PROBLEM: Some of the lines below need repeating. Reproduce exactly those between the lines holding "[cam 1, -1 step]" and "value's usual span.", inclusive.

GIVEN INFORMATION:
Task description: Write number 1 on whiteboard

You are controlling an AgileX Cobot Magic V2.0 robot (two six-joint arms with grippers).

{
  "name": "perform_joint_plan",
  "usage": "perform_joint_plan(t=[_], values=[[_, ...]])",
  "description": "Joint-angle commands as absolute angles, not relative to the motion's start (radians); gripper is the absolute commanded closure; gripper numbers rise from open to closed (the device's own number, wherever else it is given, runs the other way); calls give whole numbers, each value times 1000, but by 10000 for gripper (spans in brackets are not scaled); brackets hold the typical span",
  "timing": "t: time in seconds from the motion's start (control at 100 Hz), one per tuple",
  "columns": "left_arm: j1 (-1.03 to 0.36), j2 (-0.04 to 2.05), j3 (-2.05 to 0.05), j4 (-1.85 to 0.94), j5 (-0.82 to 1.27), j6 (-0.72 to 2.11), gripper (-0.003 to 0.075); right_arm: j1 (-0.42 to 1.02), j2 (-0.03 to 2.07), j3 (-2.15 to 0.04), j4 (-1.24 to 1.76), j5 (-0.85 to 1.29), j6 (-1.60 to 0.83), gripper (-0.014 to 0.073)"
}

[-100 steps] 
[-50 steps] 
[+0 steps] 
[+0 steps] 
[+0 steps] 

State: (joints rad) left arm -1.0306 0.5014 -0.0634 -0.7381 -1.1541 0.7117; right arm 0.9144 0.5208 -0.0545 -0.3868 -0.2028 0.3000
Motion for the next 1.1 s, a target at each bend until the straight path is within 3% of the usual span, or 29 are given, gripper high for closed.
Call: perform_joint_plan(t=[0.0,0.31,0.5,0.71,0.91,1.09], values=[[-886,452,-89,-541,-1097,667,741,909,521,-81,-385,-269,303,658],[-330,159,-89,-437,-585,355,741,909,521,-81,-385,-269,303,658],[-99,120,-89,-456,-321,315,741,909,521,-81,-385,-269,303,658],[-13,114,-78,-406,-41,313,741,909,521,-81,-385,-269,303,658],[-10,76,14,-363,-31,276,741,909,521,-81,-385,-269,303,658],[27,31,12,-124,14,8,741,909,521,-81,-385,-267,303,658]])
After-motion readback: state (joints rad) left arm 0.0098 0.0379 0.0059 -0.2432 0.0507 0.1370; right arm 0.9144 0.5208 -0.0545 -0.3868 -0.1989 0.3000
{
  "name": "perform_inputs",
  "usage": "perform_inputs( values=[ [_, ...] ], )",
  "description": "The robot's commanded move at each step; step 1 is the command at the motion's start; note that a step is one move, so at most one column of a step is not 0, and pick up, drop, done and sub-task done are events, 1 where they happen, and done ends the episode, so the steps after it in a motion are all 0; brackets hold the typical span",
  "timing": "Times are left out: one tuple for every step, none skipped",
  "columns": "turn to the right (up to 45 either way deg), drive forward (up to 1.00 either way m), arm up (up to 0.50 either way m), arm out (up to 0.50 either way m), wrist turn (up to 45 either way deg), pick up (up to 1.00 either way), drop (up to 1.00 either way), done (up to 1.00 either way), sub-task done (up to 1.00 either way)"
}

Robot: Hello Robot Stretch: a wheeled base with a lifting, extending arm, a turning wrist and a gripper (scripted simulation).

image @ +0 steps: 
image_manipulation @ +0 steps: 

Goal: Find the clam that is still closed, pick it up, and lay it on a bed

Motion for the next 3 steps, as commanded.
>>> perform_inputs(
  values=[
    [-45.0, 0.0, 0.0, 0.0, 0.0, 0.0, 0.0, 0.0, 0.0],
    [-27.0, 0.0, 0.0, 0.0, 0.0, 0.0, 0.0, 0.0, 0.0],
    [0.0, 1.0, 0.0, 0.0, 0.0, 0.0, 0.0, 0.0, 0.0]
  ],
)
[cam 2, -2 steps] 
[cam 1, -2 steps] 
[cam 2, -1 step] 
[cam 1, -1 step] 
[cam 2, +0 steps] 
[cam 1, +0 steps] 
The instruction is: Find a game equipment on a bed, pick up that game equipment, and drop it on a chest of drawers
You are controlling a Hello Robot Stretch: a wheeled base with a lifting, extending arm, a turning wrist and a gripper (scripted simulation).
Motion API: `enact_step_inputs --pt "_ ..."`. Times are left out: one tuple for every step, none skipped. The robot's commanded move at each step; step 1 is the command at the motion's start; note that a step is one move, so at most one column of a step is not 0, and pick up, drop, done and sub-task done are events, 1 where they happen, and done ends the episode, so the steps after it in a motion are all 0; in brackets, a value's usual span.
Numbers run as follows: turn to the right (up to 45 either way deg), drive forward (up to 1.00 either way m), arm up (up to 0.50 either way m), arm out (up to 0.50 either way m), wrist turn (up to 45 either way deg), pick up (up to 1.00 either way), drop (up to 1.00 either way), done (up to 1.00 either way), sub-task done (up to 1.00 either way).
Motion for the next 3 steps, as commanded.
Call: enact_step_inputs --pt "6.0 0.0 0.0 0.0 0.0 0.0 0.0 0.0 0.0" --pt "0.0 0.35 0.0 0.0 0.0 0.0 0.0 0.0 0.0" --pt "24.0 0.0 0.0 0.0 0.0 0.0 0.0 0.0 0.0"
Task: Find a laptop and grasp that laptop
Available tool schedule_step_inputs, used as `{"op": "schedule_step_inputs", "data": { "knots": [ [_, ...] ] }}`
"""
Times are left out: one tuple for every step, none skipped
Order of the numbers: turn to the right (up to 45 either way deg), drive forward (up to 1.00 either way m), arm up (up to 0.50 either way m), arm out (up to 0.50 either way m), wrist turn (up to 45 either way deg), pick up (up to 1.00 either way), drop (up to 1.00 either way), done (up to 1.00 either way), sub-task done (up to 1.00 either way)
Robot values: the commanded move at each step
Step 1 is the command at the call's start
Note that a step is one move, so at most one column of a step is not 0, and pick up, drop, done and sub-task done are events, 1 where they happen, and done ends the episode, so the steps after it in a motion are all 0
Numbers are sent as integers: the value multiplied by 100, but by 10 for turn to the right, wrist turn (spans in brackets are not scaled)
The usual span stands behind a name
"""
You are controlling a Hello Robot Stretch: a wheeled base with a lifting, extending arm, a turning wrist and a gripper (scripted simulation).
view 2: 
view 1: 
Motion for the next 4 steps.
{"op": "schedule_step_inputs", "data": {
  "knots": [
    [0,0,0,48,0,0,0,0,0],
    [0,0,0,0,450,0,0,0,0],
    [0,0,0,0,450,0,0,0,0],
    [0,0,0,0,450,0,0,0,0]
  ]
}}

TASK RESULT:
[cam 1, -1 step] 
[cam 2, +0 steps] 
[cam 1, +0 steps] 
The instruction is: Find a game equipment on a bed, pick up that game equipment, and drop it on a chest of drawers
You are controlling a Hello Robot Stretch: a wheeled base with a lifting, extending arm, a turning wrist and a gripper (scripted simulation).
Motion API: `enact_step_inputs --pt "_ ..."`. Times are left out: one tuple for every step, none skipped. The robot's commanded move at each step; step 1 is the command at the motion's start; note that a step is one move, so at most one column of a step is not 0, and pick up, drop, done and sub-task done are events, 1 where they happen, and done ends the episode, so the steps after it in a motion are all 0; in brackets, a value's usual span.

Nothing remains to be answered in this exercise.